Key Components of a Kafka Cluster

A Kafka cluster consists of:

Brokers: Store and serve messages
Producers: Publish data to topics
Consumers: Read data from topics
ZooKeeper (Kafka ≤ 2.x): Manages metadata and leader election (replaced with KRaft in 3.x+)
Topics: Logical streams of data divided into partitions

Each partition is the unit of parallelism and can be replicated for fault tolerance.

Cluster Sizing and Hardware Recommendations

CPU: Multi-core (8–32 cores per broker)
Memory: 32GB–128GB per broker (heap: ~6–8 GB; rest used by OS cache)
Disk: SSDs preferred; RAID-10 for redundancy
Network: 10 Gbps+ recommended for high-throughput clusters

Cluster sizing depends on:

Throughput (MBps or events/sec)
Message size
Retention policies
Replication factor
Consumer lag tolerance

Partitioning for Scalability

Kafka achieves horizontal scalability through topic partitions:

More partitions = more parallelism
Partitions must be distributed evenly across brokers
Each partition can have one leader and multiple followers

Example:

Topic: orders  
Partitions: 24  
Replication Factor: 3  
→ 24 x 3 = 72 total replicas distributed across brokers

Guidelines:

Keep partition count divisible by the number of consumers
Avoid having too few partitions (limits throughput) or too many (adds overhead)

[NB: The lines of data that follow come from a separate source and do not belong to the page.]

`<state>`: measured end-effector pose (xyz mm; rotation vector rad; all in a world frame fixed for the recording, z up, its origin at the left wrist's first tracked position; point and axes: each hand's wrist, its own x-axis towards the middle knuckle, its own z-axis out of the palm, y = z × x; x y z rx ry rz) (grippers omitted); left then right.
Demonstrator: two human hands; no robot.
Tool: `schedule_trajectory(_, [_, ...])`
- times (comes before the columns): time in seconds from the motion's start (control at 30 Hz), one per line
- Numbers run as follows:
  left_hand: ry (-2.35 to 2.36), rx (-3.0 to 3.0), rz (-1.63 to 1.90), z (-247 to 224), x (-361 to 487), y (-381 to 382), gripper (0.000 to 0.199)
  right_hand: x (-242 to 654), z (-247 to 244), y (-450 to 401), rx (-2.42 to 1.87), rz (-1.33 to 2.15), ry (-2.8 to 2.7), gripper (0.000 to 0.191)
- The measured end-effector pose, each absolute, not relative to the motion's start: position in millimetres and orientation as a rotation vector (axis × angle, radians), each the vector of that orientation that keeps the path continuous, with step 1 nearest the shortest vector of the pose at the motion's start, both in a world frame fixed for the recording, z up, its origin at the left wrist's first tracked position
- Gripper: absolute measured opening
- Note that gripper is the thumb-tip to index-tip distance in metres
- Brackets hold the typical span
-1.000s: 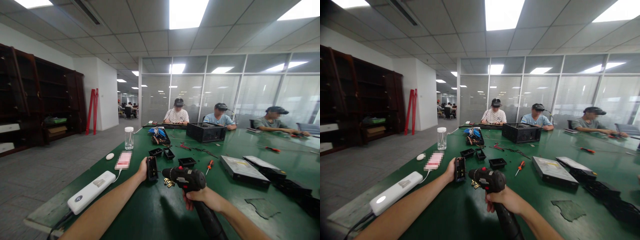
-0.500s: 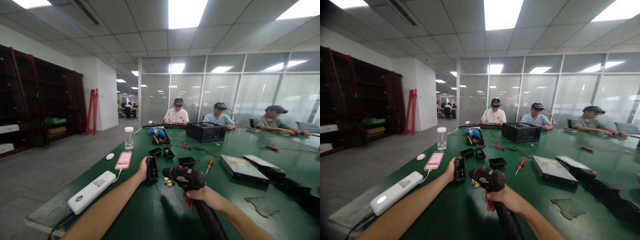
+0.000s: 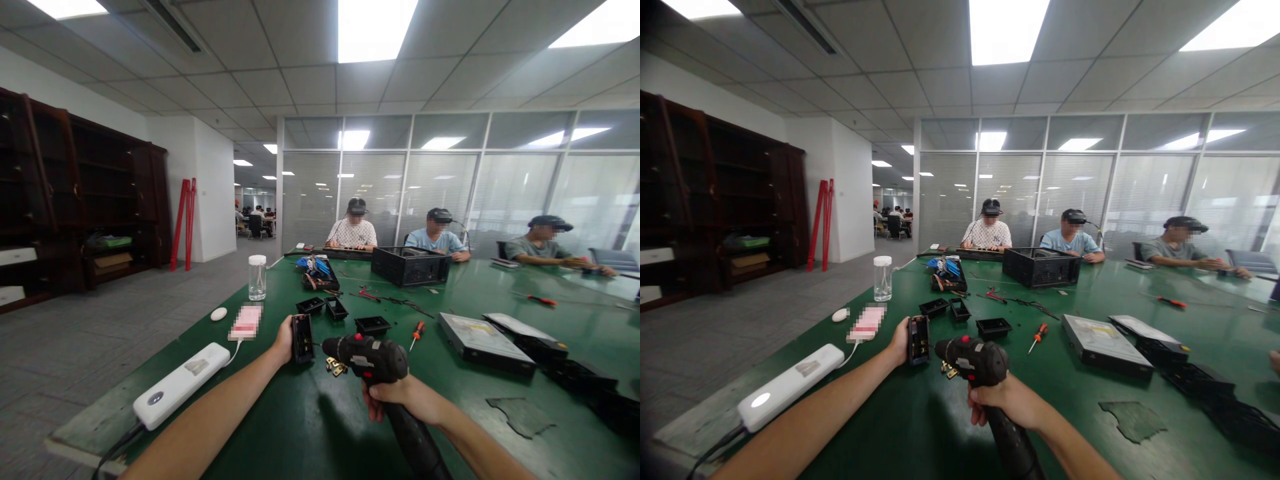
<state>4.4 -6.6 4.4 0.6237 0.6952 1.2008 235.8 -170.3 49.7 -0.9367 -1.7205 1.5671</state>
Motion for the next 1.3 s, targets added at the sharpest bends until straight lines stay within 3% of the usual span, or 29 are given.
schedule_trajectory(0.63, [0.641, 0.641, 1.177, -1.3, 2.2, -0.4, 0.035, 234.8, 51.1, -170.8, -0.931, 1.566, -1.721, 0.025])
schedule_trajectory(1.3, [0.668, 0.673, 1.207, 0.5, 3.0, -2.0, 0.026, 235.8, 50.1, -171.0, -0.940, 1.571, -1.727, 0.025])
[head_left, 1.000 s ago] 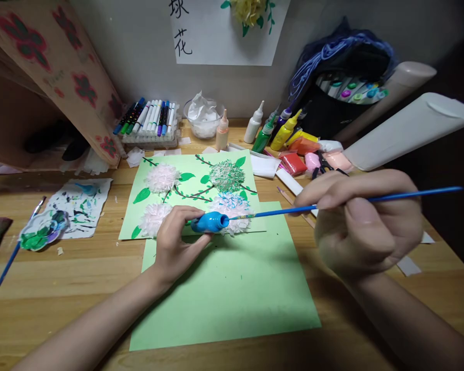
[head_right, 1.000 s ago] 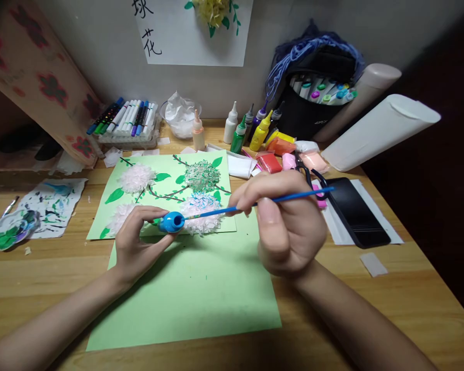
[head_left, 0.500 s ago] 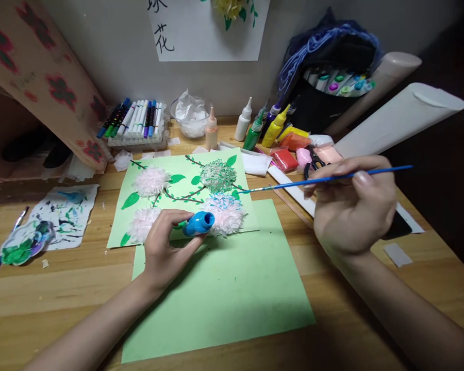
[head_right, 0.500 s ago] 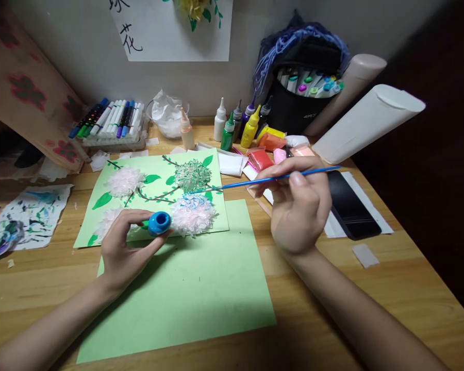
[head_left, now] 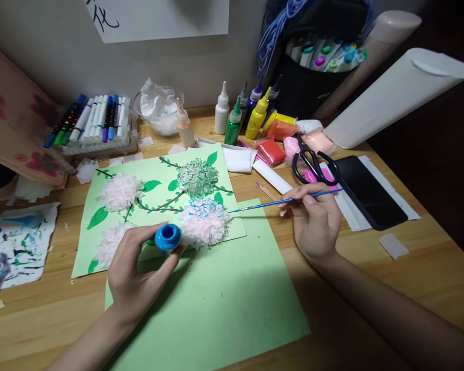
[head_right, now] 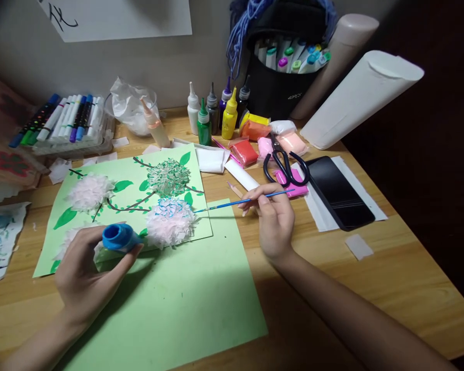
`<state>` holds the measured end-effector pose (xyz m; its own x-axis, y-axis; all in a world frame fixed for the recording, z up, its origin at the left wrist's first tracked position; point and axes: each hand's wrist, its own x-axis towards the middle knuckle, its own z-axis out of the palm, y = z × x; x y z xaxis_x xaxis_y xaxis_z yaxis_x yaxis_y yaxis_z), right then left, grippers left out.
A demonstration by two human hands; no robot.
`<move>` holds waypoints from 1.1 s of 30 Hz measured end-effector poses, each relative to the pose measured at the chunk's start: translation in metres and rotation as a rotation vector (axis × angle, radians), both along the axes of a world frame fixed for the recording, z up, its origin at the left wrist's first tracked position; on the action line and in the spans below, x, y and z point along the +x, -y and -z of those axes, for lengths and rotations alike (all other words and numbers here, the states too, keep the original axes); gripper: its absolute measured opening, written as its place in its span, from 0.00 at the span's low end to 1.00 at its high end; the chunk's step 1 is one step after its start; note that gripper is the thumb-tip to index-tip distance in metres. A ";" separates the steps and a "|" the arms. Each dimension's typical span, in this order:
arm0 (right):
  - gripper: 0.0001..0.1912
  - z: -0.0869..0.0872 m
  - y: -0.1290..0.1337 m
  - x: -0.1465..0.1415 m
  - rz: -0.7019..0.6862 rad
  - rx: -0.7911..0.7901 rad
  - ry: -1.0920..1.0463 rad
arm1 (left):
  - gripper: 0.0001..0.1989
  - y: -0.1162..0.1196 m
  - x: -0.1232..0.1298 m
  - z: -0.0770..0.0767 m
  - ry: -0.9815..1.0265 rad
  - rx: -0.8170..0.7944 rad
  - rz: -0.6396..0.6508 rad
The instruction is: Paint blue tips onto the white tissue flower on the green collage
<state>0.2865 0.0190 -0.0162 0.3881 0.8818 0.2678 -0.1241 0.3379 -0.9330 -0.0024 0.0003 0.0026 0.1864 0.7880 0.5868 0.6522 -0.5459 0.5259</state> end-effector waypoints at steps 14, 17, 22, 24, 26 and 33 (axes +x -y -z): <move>0.07 0.005 0.000 0.002 -0.043 0.016 0.087 | 0.17 0.001 -0.001 -0.001 -0.010 -0.055 0.022; 0.08 0.005 0.000 0.002 -0.025 0.025 0.078 | 0.17 0.001 0.000 -0.001 -0.018 -0.048 0.016; 0.08 0.005 0.001 0.002 -0.042 -0.008 0.097 | 0.16 0.001 -0.001 0.000 -0.019 -0.033 0.020; 0.07 0.004 0.001 0.001 -0.038 -0.026 0.097 | 0.17 0.001 -0.001 0.000 -0.019 -0.036 0.019; 0.07 0.003 0.001 0.001 -0.021 -0.020 0.077 | 0.17 0.001 -0.001 0.000 -0.017 -0.053 0.019; 0.05 0.003 0.001 0.002 -0.028 -0.038 0.096 | 0.16 0.001 -0.001 0.001 -0.019 -0.050 0.017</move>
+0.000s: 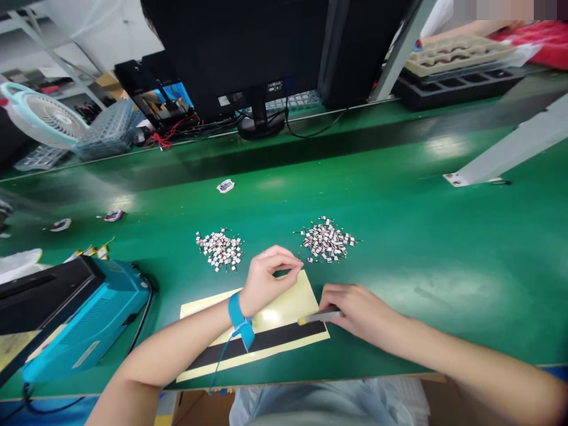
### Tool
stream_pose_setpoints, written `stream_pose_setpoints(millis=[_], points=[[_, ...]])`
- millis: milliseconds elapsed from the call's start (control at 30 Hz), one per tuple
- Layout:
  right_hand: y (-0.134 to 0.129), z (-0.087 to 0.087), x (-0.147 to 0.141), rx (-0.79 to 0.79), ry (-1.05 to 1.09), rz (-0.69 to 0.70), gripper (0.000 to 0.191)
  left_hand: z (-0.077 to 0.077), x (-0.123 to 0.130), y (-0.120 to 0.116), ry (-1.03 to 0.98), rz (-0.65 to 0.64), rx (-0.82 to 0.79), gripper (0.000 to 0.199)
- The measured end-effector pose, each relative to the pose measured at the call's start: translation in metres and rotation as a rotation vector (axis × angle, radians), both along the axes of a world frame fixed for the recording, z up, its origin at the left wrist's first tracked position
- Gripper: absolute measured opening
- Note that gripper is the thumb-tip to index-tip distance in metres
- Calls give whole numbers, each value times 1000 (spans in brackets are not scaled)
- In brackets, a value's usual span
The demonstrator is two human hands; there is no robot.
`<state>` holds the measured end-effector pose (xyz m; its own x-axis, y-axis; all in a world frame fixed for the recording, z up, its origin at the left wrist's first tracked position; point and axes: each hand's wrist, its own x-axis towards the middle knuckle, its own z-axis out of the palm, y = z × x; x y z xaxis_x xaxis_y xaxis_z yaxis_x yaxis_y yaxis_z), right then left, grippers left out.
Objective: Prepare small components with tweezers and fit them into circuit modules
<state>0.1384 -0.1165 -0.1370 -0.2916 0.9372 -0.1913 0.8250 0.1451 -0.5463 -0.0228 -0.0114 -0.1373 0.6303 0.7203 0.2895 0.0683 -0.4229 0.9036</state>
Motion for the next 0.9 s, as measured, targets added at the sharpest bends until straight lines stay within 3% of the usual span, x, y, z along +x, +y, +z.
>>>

Replication and Durability

Replication factor (RF) ensures fault tolerance.

Replication Factor = 3  
min.insync.replicas = 2  
acks = all

If a broker fails, followers can take over as leaders
min.insync.replicas ensures quorum for writes
Set acks=all for strongest durability

Trade-off: Higher RF = better durability, but more network and disk usage

Optimizing Producers for Throughput

Tuning producer settings can significantly impact throughput:

batch.size=65536             # Increase batch size (bytes)
linger.ms=5                  # Small delay to allow batching
compression.type=snappy     # Compress messages to reduce bandwidth
acks=all                     # Strong delivery guarantee
max.in.flight.requests.per.connection=5
retries=3

Use asynchronous sending and keyed partitioning only when ordering is needed.

Broker Configurations for Performance

Key broker settings:

num.network.threads=8
num.io.threads=16
socket.send.buffer.bytes=102400
socket.receive.buffer.bytes=102400
socket.request.max.bytes=104857600
log.segment.bytes=1073741824         # 1 GB segment files
log.retention.hours=168              # Keep data for 7 days
log.retention.check.interval.ms=300000
log.cleaner.enable=true              # Enable log compaction if needed
num.replica.fetchers=4
replica.fetch.max.bytes=10485760

Tune these based on disk I/O, message size, and network throughput.

Kafka 3.x and KRaft Mode

With Kafka 3.x+, you can run in KRaft (Kafka Raft Metadata Mode) without ZooKeeper.

Benefits:

Simplified deployment
Lower operational overhead
Improved metadata scaling

Enable by setting:

process.roles=broker,controller
node.id=1
controller.quorum.voters=1@host1:9093,2@host2:9093,3@host3:9093

Monitoring and Observability

Use tools like:

Prometheus + Grafana
Kafka Exporter (consumer lag, broker health)
Confluent Control Center
JMX metrics

Monitor:

Broker disk usage
Request latency
Consumer lag
Partition imbalance
Under-replicated partitions

Set alerts for:

ISR shrinkage
Broker failures
Queue size spikes

Best Practices

Keep brokers evenly balanced (rebalance partitions regularly)
Use dedicated ZooKeeper/KRaft nodes
Monitor consumer lag continuously
Use rack awareness to spread replicas across zones
Tune OS-level TCP parameters for low-latency networking
Enable auto topic creation cautiously in production
Use schema registries for data governance

Conclusion

Architecting a Kafka cluster for high throughput requires thoughtful planning across hardware, partitioning, replication, and configuration tuning. With the right strategy, Kafka can scale to handle millions of events per second with minimal latency and maximum reliability.

By following the practices outlined above, you can build a Kafka architecture that’s not just fast — but also resilient, observable, and production-ready.